Dear Drupal: Season’s Greetings. Love, Smashing WordPress.


Every day I work with WordPress in one way or another. My Twitter feed is full of WordPress types, and I’m a regular at my local WordPress meetup. I’m a WordPress fan.

The developer across the hall from me works with Joomla. His Twitter feed is full of Joomla types, and he uses the CMS every day. It wouldn’t surprise me to learn that he attends the local Joomla user group. He’s a Joomla fan.


The White House hosts a number of Web developers who use Drupal every day. Their Twitter feeds are probably full of Drupal types, and some may well attend the Washington DC Drupal meetup2. They are Drupal fans.

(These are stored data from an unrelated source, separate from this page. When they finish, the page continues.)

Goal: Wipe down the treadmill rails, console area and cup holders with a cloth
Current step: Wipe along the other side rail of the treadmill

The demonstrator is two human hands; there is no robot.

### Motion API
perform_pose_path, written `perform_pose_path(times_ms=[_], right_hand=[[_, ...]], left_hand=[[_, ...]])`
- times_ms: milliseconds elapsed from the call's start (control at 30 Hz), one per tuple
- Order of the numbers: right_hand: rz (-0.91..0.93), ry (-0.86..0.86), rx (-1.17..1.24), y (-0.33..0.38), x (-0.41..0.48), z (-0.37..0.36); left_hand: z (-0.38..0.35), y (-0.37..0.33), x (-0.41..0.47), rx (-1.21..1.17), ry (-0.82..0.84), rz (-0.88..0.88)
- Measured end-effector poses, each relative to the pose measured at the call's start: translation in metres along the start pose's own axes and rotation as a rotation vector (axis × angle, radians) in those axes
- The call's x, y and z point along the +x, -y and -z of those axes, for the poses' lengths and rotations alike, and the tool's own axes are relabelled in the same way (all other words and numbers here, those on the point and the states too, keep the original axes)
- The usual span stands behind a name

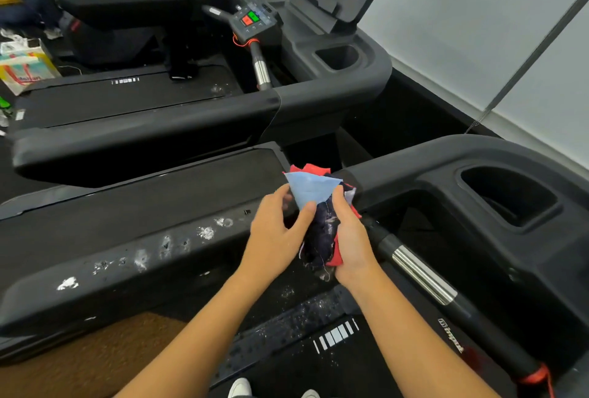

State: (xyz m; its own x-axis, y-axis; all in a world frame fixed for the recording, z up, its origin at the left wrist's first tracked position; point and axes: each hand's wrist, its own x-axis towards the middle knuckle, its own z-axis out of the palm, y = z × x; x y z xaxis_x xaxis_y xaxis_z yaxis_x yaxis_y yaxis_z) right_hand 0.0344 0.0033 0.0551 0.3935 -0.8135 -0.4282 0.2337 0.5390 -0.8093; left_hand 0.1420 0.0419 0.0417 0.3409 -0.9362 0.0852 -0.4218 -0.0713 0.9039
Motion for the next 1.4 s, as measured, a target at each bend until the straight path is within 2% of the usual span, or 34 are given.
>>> perform_pose_path(times_ms=[67,133,200,300,400,533,600,667,733,767,833,867,1067,1233,1400], right_hand=[[-0.028,0.035,0.117,-0.003,-0.003,0.001],[-0.020,0.072,0.068,-0.006,-0.004,0.001],[0.009,0.066,-0.062,-0.009,-0.005,-0.002],[0.111,0.059,-0.311,-0.014,-0.001,-0.009],[0.345,0.018,-0.684,-0.016,0.010,-0.009],[0.491,-0.050,-0.844,-0.007,0.023,-0.009],[0.535,-0.077,-0.899,-0.003,0.031,-0.011],[0.558,-0.099,-0.959,0.000,0.040,-0.013],[0.589,-0.106,-1.018,0.001,0.048,-0.015],[0.601,-0.111,-1.048,0.000,0.053,-0.016],[0.608,-0.118,-1.124,-0.002,0.063,-0.016],[0.612,-0.116,-1.172,-0.004,0.068,-0.015],[0.697,-0.121,-1.550,-0.021,0.081,-0.009],[0.775,-0.181,-1.613,-0.027,0.083,-0.008],[0.790,-0.190,-1.658,-0.027,0.085,-0.007]], left_hand=[[-0.002,-0.008,-0.007,-0.287,0.108,0.170],[-0.001,-0.009,-0.012,-0.500,0.168,0.303],[0.003,-0.007,-0.015,-0.592,0.132,0.330],[0.019,-0.004,-0.016,-0.603,-0.010,0.308],[0.041,-0.002,-0.017,-0.514,-0.150,0.261],[0.079,0.013,-0.014,-0.380,-0.253,0.259],[0.092,0.029,-0.010,-0.109,-0.231,0.239],[0.096,0.047,-0.005,0.326,-0.240,0.149],[0.095,0.057,-0.002,0.661,-0.339,0.068],[0.092,0.059,-0.003,0.750,-0.395,0.044],[0.084,0.059,-0.007,0.815,-0.467,-0.024],[0.078,0.059,-0.009,0.828,-0.451,-0.061],[0.044,0.062,-0.008,0.977,-0.188,-0.086],[0.026,0.058,0.000,1.022,-0.128,-0.102],[0.049,0.067,-0.005,1.033,-0.076,-0.181]])
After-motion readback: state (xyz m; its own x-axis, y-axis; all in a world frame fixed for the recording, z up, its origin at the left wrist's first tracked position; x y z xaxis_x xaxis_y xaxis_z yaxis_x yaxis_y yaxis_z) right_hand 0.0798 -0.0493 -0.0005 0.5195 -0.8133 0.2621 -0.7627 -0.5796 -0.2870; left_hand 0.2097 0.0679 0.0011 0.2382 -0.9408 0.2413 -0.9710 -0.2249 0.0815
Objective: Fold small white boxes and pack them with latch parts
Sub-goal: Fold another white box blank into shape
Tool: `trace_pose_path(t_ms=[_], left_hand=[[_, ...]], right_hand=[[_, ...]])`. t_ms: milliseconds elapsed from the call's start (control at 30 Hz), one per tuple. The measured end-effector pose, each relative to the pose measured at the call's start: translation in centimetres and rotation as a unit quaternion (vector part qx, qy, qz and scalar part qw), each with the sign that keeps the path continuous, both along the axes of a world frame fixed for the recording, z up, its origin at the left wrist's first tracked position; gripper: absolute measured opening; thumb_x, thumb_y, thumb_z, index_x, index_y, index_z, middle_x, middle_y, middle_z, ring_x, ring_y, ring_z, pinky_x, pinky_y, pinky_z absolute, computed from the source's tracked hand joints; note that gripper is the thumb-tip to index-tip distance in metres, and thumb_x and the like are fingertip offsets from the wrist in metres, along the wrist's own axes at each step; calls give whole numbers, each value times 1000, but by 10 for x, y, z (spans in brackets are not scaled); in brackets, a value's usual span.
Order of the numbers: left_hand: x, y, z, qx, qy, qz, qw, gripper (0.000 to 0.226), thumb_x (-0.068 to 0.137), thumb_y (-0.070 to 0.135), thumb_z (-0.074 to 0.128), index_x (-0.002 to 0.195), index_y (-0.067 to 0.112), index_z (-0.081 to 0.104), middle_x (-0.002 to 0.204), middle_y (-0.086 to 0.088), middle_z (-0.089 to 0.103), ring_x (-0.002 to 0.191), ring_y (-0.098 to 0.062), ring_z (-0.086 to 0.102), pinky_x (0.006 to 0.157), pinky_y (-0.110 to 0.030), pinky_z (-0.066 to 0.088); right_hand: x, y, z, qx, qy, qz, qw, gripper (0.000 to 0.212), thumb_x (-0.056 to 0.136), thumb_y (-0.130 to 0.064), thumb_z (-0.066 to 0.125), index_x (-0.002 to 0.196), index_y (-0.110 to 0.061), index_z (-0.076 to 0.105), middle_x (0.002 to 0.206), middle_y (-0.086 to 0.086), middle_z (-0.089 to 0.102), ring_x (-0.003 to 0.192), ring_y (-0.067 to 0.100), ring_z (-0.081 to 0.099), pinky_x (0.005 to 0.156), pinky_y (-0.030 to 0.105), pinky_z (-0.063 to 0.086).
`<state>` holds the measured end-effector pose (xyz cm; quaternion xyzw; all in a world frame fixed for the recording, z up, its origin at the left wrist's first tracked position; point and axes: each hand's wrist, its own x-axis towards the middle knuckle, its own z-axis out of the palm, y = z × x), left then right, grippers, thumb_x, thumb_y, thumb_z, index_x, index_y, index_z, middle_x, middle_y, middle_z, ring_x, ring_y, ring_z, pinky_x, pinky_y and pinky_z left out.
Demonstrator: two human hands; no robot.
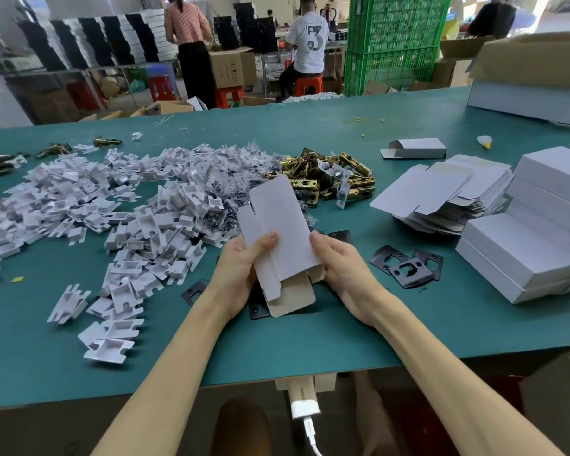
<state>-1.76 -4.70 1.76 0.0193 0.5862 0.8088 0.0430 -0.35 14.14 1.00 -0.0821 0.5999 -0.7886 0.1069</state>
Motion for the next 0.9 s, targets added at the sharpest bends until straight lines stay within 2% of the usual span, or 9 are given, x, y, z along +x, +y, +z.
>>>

All three of these tools produce the same thing, HTML. Throw in some CSS and JavaScript, and you have yourself a website. This is what I love about Web development: so many tools are available, each with its strengths and weaknesses.

We Have A Problem

In the WordPress community, I often see snide remarks directed at the Drupal and Joomla communities. I see the occasional remark directed at WordPress, too, but because I hang around mostly with WordPress types, I see more outbound comments.

This bickering ranges from overt expressions of contempt to, more subtly, gleeful sharing of accounts of internal disputes on “the other side.”

I am more effective at working with WordPress than with Joomla or Drupal, both of which baffle me to some extent. It’s not that the other CMS’ are inferior, but that my knowledge of them is.

Drupal Is Better Than WordPress

Without a doubt, Drupal is better than WordPress. Out of the box, it can handle higher traffic, its database management is better, and complex data maps are easier to handle. Out of the box, assigning permissions and preventing certain users from accessing data are easier to do. If you were creating a public-facing intranet website – for example, to allow salespeople to access internal documents on the road – this would be comforting.

WordPress Is Better Than Drupal

Without a doubt, WordPress is better than Drupal. Out of the box, content submission is easier for someone who is untrained in HTML, the default rewrite URLs are much nicer than Drupal’s, and customizing the default settings is easier.

The core developers focused on backwards compatibility, so a theme written today for version 3.2.1 will likely work in four years’ time.

The Gift Of Inspiration

Despite the trash talk, Drupal and WordPress have one thing in common: a frequent crossover of features. In some cases, it’s a core feature (a recent example being menus in Drupal being brought over to WordPress).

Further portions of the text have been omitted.